Her first night under Taliban rule Aisha Khurram, 22, He spent it without sleeping among the noise of bullets and the noise of planes evacuating foreigners. From Kabul Airport, a day he won’t forget: “In which Our soul and soul are shattered“.
“For the entire nation, to see how everything sank in an instant, this was the end of the world‘, admitted Monday morning time France Press agency This is the Afghan student, a few hours after the Taliban entered Kabul.
Khurram who represents Afghan youth at the United Nations, He was due to complete his studies at Kabul University in the next few months.
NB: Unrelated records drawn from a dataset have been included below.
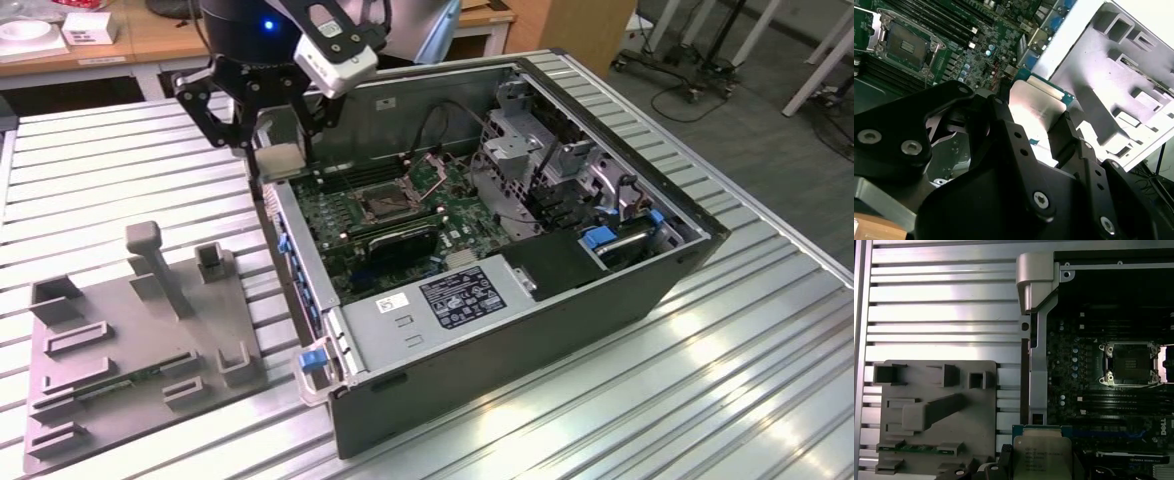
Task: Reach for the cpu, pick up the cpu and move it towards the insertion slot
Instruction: 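Pick up the cpu and move it towards the insertion slot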
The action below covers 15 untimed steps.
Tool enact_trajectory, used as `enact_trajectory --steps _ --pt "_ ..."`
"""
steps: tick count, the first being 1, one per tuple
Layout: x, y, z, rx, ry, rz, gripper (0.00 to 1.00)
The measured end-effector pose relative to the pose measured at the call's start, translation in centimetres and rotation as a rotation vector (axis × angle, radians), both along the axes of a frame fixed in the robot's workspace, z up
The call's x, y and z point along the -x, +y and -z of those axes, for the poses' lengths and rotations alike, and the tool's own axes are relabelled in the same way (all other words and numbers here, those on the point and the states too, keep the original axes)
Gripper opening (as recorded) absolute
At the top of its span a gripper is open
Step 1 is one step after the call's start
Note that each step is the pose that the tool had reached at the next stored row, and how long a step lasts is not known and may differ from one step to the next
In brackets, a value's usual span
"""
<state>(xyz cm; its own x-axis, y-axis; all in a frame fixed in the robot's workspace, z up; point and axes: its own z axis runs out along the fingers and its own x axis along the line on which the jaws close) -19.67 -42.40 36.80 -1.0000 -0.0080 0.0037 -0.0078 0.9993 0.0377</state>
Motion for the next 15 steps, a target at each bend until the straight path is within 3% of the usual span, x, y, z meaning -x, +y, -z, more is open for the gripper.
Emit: enact_trajectory --steps 15 --pt "-0.99 0.18 0.08 -0.0001 -0.0001 0.001 0.55"
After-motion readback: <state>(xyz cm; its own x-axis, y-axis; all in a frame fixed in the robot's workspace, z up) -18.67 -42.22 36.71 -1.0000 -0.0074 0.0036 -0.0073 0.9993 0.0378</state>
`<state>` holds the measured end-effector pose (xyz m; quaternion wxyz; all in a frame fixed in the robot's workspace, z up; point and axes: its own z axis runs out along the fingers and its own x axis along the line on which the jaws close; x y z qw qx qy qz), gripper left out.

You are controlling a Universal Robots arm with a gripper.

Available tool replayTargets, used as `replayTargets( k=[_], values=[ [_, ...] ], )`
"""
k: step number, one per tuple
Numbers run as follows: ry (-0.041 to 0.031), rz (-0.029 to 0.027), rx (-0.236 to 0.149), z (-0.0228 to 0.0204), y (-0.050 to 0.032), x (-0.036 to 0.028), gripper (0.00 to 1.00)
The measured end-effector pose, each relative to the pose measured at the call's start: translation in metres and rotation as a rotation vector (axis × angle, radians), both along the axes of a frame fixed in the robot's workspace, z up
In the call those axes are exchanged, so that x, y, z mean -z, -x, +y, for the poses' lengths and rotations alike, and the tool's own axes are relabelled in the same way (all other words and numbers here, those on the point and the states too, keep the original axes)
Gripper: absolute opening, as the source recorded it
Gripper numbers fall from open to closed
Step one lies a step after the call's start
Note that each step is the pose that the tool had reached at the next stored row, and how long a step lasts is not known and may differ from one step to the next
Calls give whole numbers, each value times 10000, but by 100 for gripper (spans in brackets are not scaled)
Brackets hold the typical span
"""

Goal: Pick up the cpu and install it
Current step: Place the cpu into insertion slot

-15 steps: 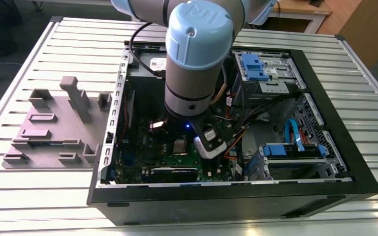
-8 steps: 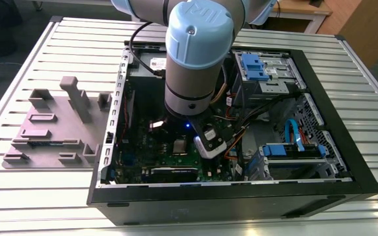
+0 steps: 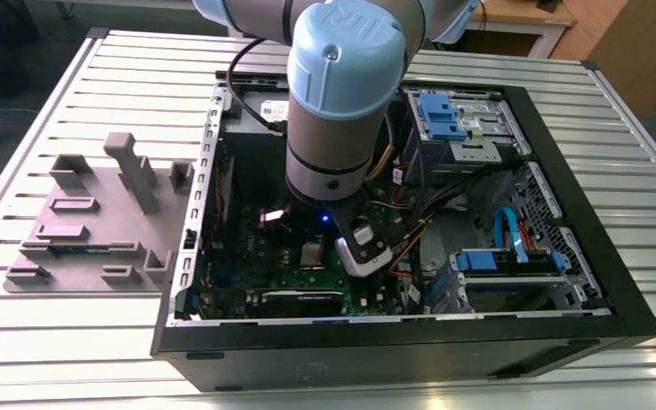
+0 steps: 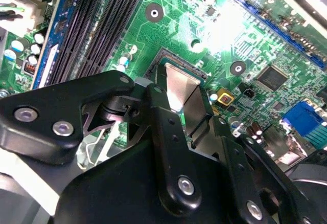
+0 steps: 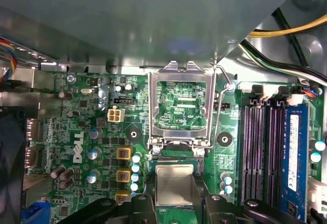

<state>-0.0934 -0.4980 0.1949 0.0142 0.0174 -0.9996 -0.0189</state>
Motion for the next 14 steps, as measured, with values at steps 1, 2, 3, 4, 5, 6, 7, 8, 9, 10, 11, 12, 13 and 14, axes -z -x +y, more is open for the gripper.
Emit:
replayTargets(
  k=[1, 2, 3, 4, 5, 6, 7, 8, 9, 10, 11, 12, 13, 14],
  values=[
    [2, 0, 82, -1, 0, 0, 39],
    [3, 0, 166, -1, -1, 0, 39],
    [2, 0, 249, -1, -1, 0, 39],
    [3, 0, 311, -2, -1, 0, 39],
    [2, 0, 361, -2, -1, 0, 39],
    [2, 0, 397, -2, -1, 0, 39],
    [2, -1, 424, -2, -1, 0, 39],
    [2, -1, 453, -2, -1, 0, 39],
    [2, 0, 489, -2, -1, 0, 39],
    [2, 0, 528, -3, 0, 0, 39],
    [2, 0, 558, -3, -1, 0, 39],
    [2, 0, 580, -3, -1, 1, 39],
    [2, 0, 597, -3, -1, 0, 39],
    [3, 0, 614, -3, -1, 0, 39]
  ],
)
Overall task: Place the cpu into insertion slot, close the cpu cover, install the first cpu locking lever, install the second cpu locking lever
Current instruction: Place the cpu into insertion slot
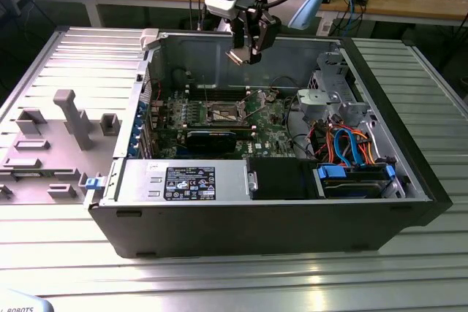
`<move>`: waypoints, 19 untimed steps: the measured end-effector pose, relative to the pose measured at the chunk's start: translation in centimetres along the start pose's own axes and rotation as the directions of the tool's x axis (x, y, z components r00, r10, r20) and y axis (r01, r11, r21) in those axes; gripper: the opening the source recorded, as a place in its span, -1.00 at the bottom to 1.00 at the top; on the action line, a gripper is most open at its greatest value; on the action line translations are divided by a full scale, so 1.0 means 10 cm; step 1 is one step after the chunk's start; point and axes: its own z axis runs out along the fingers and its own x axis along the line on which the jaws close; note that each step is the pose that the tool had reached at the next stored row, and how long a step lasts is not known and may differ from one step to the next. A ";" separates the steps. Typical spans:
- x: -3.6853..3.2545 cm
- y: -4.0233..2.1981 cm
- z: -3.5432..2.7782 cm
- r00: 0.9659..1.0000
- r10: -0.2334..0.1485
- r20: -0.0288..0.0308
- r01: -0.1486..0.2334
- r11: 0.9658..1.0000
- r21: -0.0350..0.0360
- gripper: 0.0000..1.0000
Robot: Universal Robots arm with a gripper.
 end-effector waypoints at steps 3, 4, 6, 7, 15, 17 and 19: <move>0.000 0.000 0.000 1.000 0.002 0.000 -0.002 1.000 0.000 0.08; 0.000 0.000 0.000 1.000 0.003 0.000 -0.003 1.000 0.000 0.08; 0.000 0.000 0.000 1.000 0.004 0.000 -0.004 1.000 0.000 0.08; 0.000 0.000 0.000 1.000 0.006 0.001 -0.006 1.000 0.000 0.08; 0.000 0.000 0.000 1.000 0.013 0.001 -0.013 1.000 0.000 0.08; 0.000 0.000 0.000 1.000 0.015 0.001 -0.015 1.000 0.000 0.08; 0.000 0.000 0.000 1.000 0.017 0.001 -0.017 1.000 0.000 0.08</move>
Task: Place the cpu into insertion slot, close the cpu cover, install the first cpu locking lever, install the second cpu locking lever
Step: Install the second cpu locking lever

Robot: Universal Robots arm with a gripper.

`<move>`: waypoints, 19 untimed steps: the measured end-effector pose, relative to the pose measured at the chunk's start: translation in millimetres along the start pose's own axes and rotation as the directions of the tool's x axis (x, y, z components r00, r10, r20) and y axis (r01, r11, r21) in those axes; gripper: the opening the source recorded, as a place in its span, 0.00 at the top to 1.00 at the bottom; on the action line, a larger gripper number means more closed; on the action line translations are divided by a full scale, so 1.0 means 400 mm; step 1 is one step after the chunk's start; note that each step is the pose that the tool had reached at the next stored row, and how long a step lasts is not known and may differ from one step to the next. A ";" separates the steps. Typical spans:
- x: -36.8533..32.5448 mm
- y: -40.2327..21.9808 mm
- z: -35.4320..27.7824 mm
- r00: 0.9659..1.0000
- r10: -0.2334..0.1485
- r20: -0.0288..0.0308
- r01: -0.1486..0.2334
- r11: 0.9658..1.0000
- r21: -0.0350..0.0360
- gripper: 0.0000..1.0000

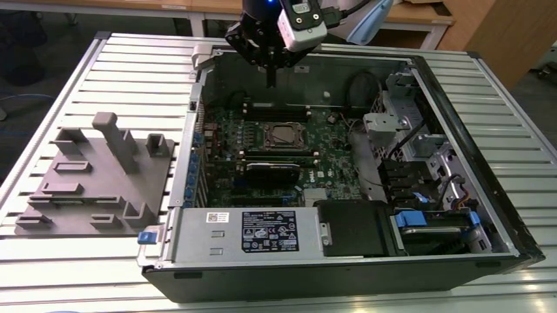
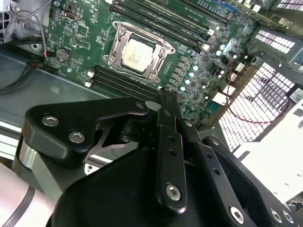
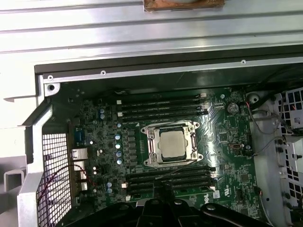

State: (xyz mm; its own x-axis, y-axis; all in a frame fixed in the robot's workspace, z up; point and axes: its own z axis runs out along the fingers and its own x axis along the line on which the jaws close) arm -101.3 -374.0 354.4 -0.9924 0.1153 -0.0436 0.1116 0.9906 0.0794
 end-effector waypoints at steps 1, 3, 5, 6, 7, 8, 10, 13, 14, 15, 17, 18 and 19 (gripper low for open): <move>0.000 0.000 0.000 1.000 0.000 0.000 0.000 1.000 0.000 0.90; 0.000 0.000 0.002 1.000 0.000 -0.001 0.000 1.000 0.000 0.90; 0.000 0.000 0.004 1.000 0.000 -0.004 0.000 1.000 0.000 0.90; 0.000 0.000 0.005 1.000 0.000 -0.005 0.000 1.000 0.001 0.90; 0.000 0.000 0.006 1.000 0.000 -0.006 0.000 1.000 0.001 0.90; 0.000 0.000 0.006 1.000 0.000 -0.006 0.000 1.000 0.001 0.90; 0.000 0.000 0.006 1.000 0.000 -0.006 0.000 1.000 0.001 0.90; 0.000 0.000 0.006 1.000 0.000 -0.006 0.000 1.000 0.001 0.90; 0.000 0.000 0.006 1.000 0.000 -0.006 0.000 1.000 0.001 0.90; 0.000 0.000 0.006 1.000 0.000 -0.006 0.000 1.000 0.001 0.90; 0.000 0.000 0.006 1.000 0.000 -0.006 0.000 1.000 0.001 0.90; 0.000 -0.001 0.007 1.000 0.000 -0.006 0.000 1.000 0.000 0.90; 0.000 -0.001 0.008 1.000 0.000 -0.006 0.000 1.000 0.000 0.90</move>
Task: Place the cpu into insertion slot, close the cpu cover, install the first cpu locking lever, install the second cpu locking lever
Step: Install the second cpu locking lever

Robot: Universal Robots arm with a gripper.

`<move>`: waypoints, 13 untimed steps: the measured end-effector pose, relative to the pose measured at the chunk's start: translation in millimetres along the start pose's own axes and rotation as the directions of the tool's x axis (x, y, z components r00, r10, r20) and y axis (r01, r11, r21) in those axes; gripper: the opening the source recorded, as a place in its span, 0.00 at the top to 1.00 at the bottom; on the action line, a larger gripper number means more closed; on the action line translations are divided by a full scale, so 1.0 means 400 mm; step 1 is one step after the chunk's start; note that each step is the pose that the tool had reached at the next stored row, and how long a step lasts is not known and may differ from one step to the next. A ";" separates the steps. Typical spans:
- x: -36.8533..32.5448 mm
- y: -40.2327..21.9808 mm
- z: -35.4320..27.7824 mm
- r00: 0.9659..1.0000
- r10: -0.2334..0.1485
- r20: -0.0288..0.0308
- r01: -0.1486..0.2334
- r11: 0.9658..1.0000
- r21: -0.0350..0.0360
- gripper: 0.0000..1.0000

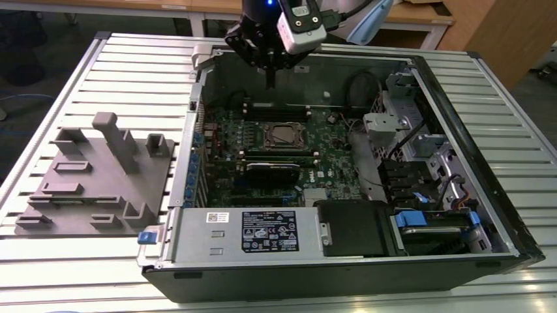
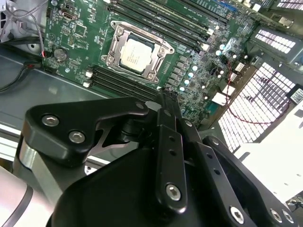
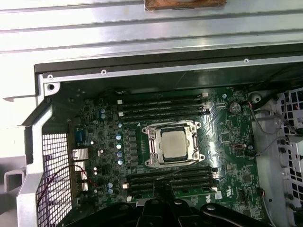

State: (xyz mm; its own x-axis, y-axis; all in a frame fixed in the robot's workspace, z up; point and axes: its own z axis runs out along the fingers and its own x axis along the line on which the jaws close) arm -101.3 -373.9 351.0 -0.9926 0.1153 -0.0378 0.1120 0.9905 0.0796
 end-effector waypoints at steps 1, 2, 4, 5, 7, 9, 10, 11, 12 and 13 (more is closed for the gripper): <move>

But on Sunday morning she and her companions They were unable to re-enter the campus His future is more uncertain than ever.
“The world and Afghan leaders have abandoned the country’s youth in the harshest way imaginable“, he explains.”It is a nightmare for women who have studied, who are thinking of a better tomorrow for themselves and future generations“.
During 1996 and 2001, the Taliban imposed in the government a strict version of Islamic law prohibiting women from studying or working, leaving the home if not accompanied by a family member, and forcing them to wear the burqa (the veil is an integral part). in public.
Floggings and executions, including stoning for adultery, were common practices in city squares and stadiums.
However, the situation, especially in rural areas, did not improve significantly for women with the departure of the Taliban in 2001.
The Taliban has repeatedly stressed that it will respect human rights if it returns to power in Afghanistan, emphasizing women’s rights, but in accordance with “Islamic values”.
But Afghans view these promises with suspicionEspecially those who, for two decades, were able to attend university, and held positions of responsibility, especially in politics, the press, and even in the judiciary and security forces.
in the last 24 hours, Famous women in Kabul expressed on social media their grief to see their country and their entire lives destroyed by the Taliban..
“Today I started looking at the empty streets of Kabul, feeling terrified,” writes Fawzia Kofi, a human rights activist and former deputy speaker of the Afghan parliament. “History repeats itself quickly“.
“Fear is engraved on you, like a black birdMosca Dastagir, a professor at the American University of Afghanistan, which opened five years after the Taliban left, adds. “Open your wings and you won’t be able to breathe anymore.”
‘wipe out women’
The Twitter account of Radha Akbar, a 33-year-old woman, posted a broken-hearted emoji on Monday. “My beloved Afghanistan is drowning under my eyeswrote in a letter.
In another, we see the image (already viral) of a man covered in white The image in a shop window of a smiling woman in a wedding dress.
For Akbar, this gesture shows that they seek to “erase women from public space”, because the Taliban do not allow images of women to be reproduced.
Rada Akbar, a painter and photographer, is best known for her portraits, and an affirmation of Afghanistan’s independence and heritage.
This year she had to organize her own exhibition honoring important Afghan women online, after receiving threats.
Monday in the morning His fear was palpable. “I want to become invisible and hide from the world”, He wrote in one of his last tweets.
UN Secretary-General António Guterres said he was “horrified” to “see how the rights of girls and women in Afghanistan are disappearing”.
One of the most famous Afghan filmmakers, Sahara Karimi, said she has no intention of leaving Afghanistan. “I will not leave my country,” he declared, wiping away his tears in a video posted on Twitter.
“Many still think it’s crazy. But Insanity is what those who have wronged our country (…) do. Stupidity is what the world has shown by turning its back on us“.